_TASK TO CARRY OUT_
Reproduce the whole of the records exactly, and make sure no picture is carried into the result.

_DATA FOR ANALYSIS_
=== Section Start ===

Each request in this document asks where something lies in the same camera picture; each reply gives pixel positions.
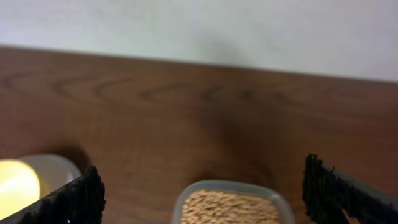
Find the wooden table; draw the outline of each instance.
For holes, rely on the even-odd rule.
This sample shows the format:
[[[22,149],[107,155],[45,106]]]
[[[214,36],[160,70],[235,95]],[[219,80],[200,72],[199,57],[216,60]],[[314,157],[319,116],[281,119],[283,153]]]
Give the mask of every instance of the wooden table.
[[[398,197],[398,85],[2,48],[0,158],[38,152],[97,166],[104,223],[170,223],[204,179],[275,189],[309,223],[309,153]]]

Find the granular food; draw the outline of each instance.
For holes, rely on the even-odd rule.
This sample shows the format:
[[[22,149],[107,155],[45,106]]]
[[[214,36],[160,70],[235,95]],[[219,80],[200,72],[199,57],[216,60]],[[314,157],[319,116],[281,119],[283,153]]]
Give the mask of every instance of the granular food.
[[[279,224],[270,200],[213,190],[192,193],[182,207],[181,224]]]

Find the white wall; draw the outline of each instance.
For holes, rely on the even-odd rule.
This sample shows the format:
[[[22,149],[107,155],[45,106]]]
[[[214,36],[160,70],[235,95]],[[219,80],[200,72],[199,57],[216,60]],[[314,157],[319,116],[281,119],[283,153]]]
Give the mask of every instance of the white wall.
[[[396,0],[1,0],[0,44],[398,81]]]

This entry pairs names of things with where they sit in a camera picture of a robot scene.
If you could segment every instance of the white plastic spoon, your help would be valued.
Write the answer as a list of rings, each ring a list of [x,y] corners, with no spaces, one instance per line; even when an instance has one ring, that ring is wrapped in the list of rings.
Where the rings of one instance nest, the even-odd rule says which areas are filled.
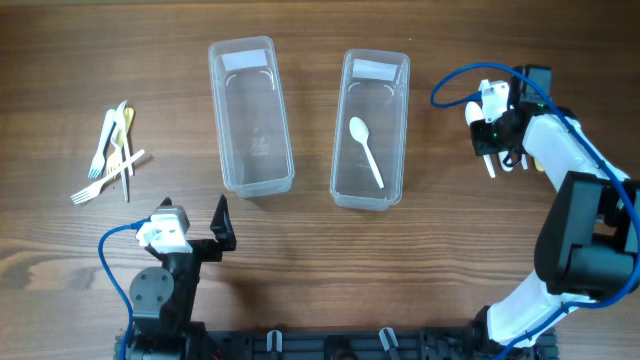
[[[373,176],[376,178],[380,189],[384,188],[382,176],[380,176],[380,171],[378,170],[376,161],[373,160],[373,155],[371,155],[371,151],[367,145],[367,139],[369,139],[369,129],[367,128],[367,125],[359,117],[352,117],[349,122],[349,131],[351,131],[353,139],[364,147],[364,152],[367,154],[367,159],[369,160],[369,166],[371,166],[371,171],[373,171]]]

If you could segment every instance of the wood grain surface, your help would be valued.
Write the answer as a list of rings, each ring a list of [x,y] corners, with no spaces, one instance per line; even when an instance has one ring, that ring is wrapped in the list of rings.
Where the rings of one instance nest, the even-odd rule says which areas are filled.
[[[0,7],[0,359],[110,359],[126,310],[98,239],[165,196],[187,209],[193,238],[209,235],[218,196],[229,198],[238,250],[203,266],[193,314],[210,329],[464,324],[531,271],[555,196],[536,171],[489,179],[464,109],[429,105],[433,86],[467,63],[553,67],[556,102],[640,176],[637,2],[54,3]],[[245,200],[222,183],[207,48],[255,35],[275,43],[296,177],[289,193]],[[384,213],[340,208],[329,194],[351,48],[411,59],[403,199]],[[441,99],[482,78],[506,79],[478,71]],[[124,99],[137,111],[133,150],[152,155],[130,179],[131,203],[114,182],[73,206],[104,113]],[[158,264],[133,233],[111,238],[106,255],[126,288]],[[640,358],[639,308],[633,294],[572,314],[558,327],[562,358]]]

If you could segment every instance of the white plastic fork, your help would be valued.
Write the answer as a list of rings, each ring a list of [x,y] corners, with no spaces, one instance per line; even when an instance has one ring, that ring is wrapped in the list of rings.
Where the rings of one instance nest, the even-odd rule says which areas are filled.
[[[104,149],[107,145],[107,139],[109,139],[111,129],[113,129],[115,114],[115,110],[110,109],[104,116],[104,123],[102,124],[102,131],[100,132],[100,140],[98,141],[98,149],[96,150],[96,154],[93,156],[91,166],[89,167],[89,179],[97,179],[100,177],[100,174],[102,174],[105,162]]]
[[[116,109],[115,122],[118,128],[124,132],[124,143],[122,147],[124,148],[125,160],[129,160],[129,158],[131,157],[131,150],[129,148],[129,136],[127,135],[127,132],[126,132],[127,126],[126,126],[126,120],[124,118],[125,106],[127,106],[127,100],[123,101]],[[131,165],[131,163],[129,163],[128,168],[129,168],[129,176],[133,176],[133,165]]]
[[[132,157],[130,157],[127,161],[120,164],[117,168],[113,170],[113,173],[107,174],[102,179],[94,182],[83,190],[78,191],[77,193],[71,195],[71,201],[74,204],[80,204],[85,201],[89,201],[96,196],[100,195],[100,191],[104,184],[106,184],[109,180],[111,180],[115,175],[117,175],[120,171],[127,168],[127,166],[131,165],[134,161],[138,160],[142,155],[144,155],[144,150],[140,150],[135,153]]]

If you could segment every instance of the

=== Section End ===

_OUTPUT_
Each request in this document asks where something lies in the same camera picture; each reply gives pixel positions.
Find the wooden table; draw the outline of each instance.
For holes, rely on the even-odd rule.
This sample shows the format:
[[[22,149],[107,155],[45,106]]]
[[[214,36],[160,70],[235,95]],[[219,80],[200,72],[199,57],[216,60]],[[314,157],[319,116],[281,119],[283,153]]]
Give the mask of every instance of the wooden table.
[[[398,197],[398,85],[2,48],[0,158],[38,152],[97,166],[104,223],[170,223],[204,179],[275,189],[309,223],[309,153]]]

Find the granular food; draw the outline of each instance.
For holes, rely on the even-odd rule.
This sample shows the format:
[[[22,149],[107,155],[45,106]]]
[[[214,36],[160,70],[235,95]],[[219,80],[200,72],[199,57],[216,60]],[[314,157],[319,116],[281,119],[283,153]]]
Give the mask of every instance of the granular food.
[[[279,224],[270,200],[213,190],[192,193],[182,207],[181,224]]]

Find the white wall; draw the outline of each instance.
For holes, rely on the even-odd rule.
This sample shows the format:
[[[22,149],[107,155],[45,106]]]
[[[214,36],[160,70],[235,95]],[[219,80],[200,72],[199,57],[216,60]],[[314,157],[319,116],[281,119],[283,153]]]
Give the mask of every instance of the white wall.
[[[396,0],[1,0],[0,44],[398,81]]]

This entry pairs names of things with where they sit in a camera picture of a robot scene.
If you could segment every instance of the white plastic spoon, your help would be valued.
Write the answer as a list of rings, each ring a list of [x,y] corners, with no spaces, one instance per line; even when an instance has one ring, that ring is wrapped in the list of rings.
Where the rings of one instance nest, the even-odd rule says which areas are filled.
[[[373,176],[376,178],[380,189],[384,188],[382,176],[380,176],[380,171],[378,170],[376,161],[373,160],[373,155],[371,155],[371,151],[367,145],[367,139],[369,139],[369,129],[367,128],[367,125],[359,117],[352,117],[349,122],[349,131],[351,131],[353,139],[364,147],[364,152],[367,154],[367,159],[369,160],[369,166],[371,166],[371,171],[373,171]]]

If you could segment every instance of the wood grain surface, your help would be valued.
Write the answer as a list of rings, each ring a list of [x,y] corners, with no spaces, one instance per line; even when an instance has one ring, that ring is wrapped in the list of rings.
Where the rings of one instance nest, the even-odd rule says which areas are filled.
[[[0,7],[0,359],[110,359],[126,310],[98,239],[165,196],[187,209],[193,238],[209,235],[218,196],[229,198],[238,250],[203,266],[193,314],[210,329],[464,324],[531,271],[555,196],[536,171],[489,179],[464,109],[429,105],[433,86],[467,63],[553,67],[556,102],[640,176],[637,2],[54,3]],[[245,200],[222,183],[207,48],[255,35],[275,43],[296,177],[289,193]],[[384,213],[340,208],[329,194],[351,48],[411,59],[403,199]],[[441,99],[482,78],[506,79],[478,71]],[[124,99],[137,111],[133,150],[152,155],[130,179],[131,203],[114,182],[73,206],[104,113]],[[158,264],[133,233],[111,238],[106,255],[126,288]],[[640,358],[639,308],[633,294],[572,314],[558,327],[562,358]]]

If you could segment every instance of the white plastic fork, your help would be valued.
Write the answer as a list of rings, each ring a list of [x,y] corners, with no spaces, one instance per line; even when an instance has one ring, that ring is wrapped in the list of rings.
Where the rings of one instance nest, the even-odd rule says which areas are filled.
[[[104,149],[107,145],[107,139],[109,139],[111,129],[113,129],[115,114],[115,110],[110,109],[104,116],[104,123],[102,124],[102,131],[100,132],[100,140],[98,141],[98,149],[96,150],[96,154],[93,156],[91,166],[89,167],[89,179],[97,179],[100,177],[100,174],[102,174],[105,162]]]
[[[116,109],[115,122],[118,128],[124,132],[124,143],[122,147],[124,148],[125,160],[129,160],[129,158],[131,157],[131,150],[129,148],[129,136],[127,135],[127,132],[126,132],[127,126],[126,126],[126,120],[124,118],[125,106],[127,106],[127,100],[123,101]],[[131,165],[131,163],[129,163],[128,168],[129,168],[129,176],[133,176],[133,165]]]
[[[132,157],[130,157],[127,161],[120,164],[117,168],[113,170],[113,173],[107,174],[102,179],[94,182],[83,190],[78,191],[77,193],[71,195],[71,201],[74,204],[80,204],[85,201],[89,201],[96,196],[100,195],[100,191],[104,184],[106,184],[109,180],[111,180],[115,175],[117,175],[120,171],[127,168],[127,166],[131,165],[134,161],[138,160],[142,155],[144,155],[144,150],[140,150],[135,153]]]

If you could segment every instance of the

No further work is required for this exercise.